Topics discussed during the meeting at Altec included a proposed federal infrastructure plan, tax reform and workforce development, particularly how to encourage young people to pursue careers in manufacturing.
Canfield told the group that the state’s robust manufacturing sector has been a key driver of employment growth in recent years.
Nearly 270,000 Alabamians held manufacturing jobs in January, and the sector has gained more than 36,000 jobs since 2011, an increase of 15 percent, according to data from the Federal Reserve Bank in St.

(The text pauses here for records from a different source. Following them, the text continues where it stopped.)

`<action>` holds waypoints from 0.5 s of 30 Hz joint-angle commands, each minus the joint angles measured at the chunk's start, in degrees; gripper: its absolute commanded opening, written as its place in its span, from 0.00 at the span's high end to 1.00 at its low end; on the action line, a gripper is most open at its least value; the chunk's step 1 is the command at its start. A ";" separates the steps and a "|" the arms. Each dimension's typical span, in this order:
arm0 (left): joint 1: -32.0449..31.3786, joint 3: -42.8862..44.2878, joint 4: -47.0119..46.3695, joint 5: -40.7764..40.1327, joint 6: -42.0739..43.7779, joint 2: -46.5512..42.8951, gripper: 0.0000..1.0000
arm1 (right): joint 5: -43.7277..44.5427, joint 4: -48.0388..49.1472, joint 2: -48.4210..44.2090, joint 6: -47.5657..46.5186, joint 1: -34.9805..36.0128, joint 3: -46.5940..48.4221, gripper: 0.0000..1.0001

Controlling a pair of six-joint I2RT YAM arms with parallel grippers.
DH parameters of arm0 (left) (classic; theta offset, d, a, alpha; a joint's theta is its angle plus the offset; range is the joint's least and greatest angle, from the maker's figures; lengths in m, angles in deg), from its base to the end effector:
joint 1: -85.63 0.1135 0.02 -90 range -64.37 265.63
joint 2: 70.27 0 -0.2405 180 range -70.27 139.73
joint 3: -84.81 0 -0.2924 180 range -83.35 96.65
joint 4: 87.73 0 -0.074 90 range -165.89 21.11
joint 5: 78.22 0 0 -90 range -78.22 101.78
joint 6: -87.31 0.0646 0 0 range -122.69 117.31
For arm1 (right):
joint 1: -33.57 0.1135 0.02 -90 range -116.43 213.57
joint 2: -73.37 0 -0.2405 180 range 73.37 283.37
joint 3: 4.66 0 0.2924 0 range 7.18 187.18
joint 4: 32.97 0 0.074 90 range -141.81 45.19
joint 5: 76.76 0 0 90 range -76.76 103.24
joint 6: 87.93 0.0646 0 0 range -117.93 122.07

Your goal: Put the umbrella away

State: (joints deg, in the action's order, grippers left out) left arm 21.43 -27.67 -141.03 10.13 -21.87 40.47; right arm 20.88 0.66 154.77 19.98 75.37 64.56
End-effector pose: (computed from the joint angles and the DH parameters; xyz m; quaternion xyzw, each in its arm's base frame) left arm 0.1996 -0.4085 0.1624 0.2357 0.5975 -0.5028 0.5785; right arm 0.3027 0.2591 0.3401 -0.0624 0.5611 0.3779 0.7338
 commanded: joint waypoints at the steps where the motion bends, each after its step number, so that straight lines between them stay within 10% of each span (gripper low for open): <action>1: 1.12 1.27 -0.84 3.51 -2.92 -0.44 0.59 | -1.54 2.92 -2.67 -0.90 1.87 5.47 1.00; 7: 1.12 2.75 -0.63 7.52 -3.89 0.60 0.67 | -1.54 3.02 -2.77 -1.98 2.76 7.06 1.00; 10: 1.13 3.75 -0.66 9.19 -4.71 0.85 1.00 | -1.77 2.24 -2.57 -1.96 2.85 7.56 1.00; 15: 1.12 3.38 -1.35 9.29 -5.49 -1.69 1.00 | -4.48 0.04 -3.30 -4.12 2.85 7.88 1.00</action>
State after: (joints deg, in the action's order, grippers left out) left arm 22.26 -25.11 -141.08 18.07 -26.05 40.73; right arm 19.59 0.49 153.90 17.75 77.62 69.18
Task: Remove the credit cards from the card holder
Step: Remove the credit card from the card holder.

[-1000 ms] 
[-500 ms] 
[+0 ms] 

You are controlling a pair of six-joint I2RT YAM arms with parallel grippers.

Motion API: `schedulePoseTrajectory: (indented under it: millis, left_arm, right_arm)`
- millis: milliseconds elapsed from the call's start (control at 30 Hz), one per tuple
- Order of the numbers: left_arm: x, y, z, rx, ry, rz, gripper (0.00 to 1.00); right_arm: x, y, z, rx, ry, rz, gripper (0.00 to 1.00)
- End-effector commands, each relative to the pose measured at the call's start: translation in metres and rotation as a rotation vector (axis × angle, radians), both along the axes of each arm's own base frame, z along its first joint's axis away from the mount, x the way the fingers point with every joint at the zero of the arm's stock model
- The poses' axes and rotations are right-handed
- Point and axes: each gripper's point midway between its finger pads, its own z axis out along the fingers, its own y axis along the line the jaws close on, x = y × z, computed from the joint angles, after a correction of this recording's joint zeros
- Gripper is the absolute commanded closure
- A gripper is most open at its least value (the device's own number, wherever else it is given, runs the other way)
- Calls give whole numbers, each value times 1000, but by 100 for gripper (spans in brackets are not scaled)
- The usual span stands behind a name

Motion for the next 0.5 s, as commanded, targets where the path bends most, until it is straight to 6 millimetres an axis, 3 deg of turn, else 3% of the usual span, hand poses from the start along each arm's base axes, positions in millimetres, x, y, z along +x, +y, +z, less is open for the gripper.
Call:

Louis.
“Manufacturing, particularly advanced manufacturing, is a big part of our economy, so we want to do everything we can to support the right business climate, the right tax environment and the right regulatory environment,” Canfield said.
“We think that, with NAM’s work and our partnership with them, we will continue to see an improved environment for advanced manufacturing across the U.S., but particularly in Alabama,” he said.
In addition, the group discussed thorny issues emerging in the debate over the future direction of NAFTA and global trade, which could profoundly affect industries and companies on many different levels.
“We have to tackle this trade issue because there are a lot of concerns and a lot of uncertainly circling trade,” Canfield said.
That’s important because many Alabama businesses are involved in exporting, driving the state’s overseas shipments to a new annual record in 2017.
Altec, for instance, delivers products and services to more than 100 countries. Founded in 1929, the company produces lift trucks and other products for customers in the electric utility, telecommunications, tree care and other industries.